What to do:
Everything from the line that holds "Does the image above contain any orange" to the end of the entries below should be printed again, word for word, and nothing more.

Task input:
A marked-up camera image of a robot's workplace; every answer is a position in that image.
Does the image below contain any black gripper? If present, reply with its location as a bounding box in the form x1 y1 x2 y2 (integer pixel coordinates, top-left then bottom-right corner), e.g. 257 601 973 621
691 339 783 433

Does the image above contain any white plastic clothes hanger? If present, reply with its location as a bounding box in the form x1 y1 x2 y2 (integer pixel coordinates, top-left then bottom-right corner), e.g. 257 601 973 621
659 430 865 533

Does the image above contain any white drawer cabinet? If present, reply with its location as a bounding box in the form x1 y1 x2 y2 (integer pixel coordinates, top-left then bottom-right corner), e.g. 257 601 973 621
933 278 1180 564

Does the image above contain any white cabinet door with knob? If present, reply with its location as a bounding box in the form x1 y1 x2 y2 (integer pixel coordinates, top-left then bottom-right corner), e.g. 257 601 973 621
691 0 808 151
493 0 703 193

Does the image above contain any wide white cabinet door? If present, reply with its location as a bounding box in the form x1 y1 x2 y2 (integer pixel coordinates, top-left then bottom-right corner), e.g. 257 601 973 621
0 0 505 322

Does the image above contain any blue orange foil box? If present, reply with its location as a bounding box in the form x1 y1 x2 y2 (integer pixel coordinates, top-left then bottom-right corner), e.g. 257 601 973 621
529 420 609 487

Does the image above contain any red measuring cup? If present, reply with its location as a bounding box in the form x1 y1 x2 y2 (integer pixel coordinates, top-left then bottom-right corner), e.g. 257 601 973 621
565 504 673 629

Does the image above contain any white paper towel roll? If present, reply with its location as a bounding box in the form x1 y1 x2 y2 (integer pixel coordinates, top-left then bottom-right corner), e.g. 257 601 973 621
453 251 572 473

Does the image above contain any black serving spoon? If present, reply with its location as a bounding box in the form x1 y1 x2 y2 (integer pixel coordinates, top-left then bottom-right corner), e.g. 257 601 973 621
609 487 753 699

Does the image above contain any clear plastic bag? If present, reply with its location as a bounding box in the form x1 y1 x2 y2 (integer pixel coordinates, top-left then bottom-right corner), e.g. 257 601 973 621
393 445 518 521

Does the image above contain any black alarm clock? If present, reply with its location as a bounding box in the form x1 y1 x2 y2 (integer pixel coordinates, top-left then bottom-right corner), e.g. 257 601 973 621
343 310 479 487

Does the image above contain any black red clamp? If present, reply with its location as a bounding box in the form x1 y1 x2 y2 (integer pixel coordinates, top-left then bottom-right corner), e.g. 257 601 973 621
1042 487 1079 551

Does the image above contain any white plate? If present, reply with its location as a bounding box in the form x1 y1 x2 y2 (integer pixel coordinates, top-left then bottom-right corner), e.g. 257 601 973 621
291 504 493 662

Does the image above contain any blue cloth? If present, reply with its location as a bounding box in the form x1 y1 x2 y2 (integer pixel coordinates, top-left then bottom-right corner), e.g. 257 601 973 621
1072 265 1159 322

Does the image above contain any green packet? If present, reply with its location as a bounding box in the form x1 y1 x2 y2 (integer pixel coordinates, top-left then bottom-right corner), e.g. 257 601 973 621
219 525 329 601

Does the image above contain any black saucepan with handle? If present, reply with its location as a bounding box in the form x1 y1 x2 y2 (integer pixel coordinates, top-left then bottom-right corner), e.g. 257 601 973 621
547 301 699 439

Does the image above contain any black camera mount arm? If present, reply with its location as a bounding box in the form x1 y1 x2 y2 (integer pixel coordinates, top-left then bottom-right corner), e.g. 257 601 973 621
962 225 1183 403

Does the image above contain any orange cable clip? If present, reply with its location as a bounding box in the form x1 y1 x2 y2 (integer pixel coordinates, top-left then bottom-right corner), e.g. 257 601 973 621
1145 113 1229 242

Result for this task:
Does the image above contain any orange cable clip? If present, reply with its location as a bounding box in the form x1 y1 x2 y2 (integer pixel coordinates, top-left then bottom-right corner), e.g. 257 601 973 621
1145 113 1229 242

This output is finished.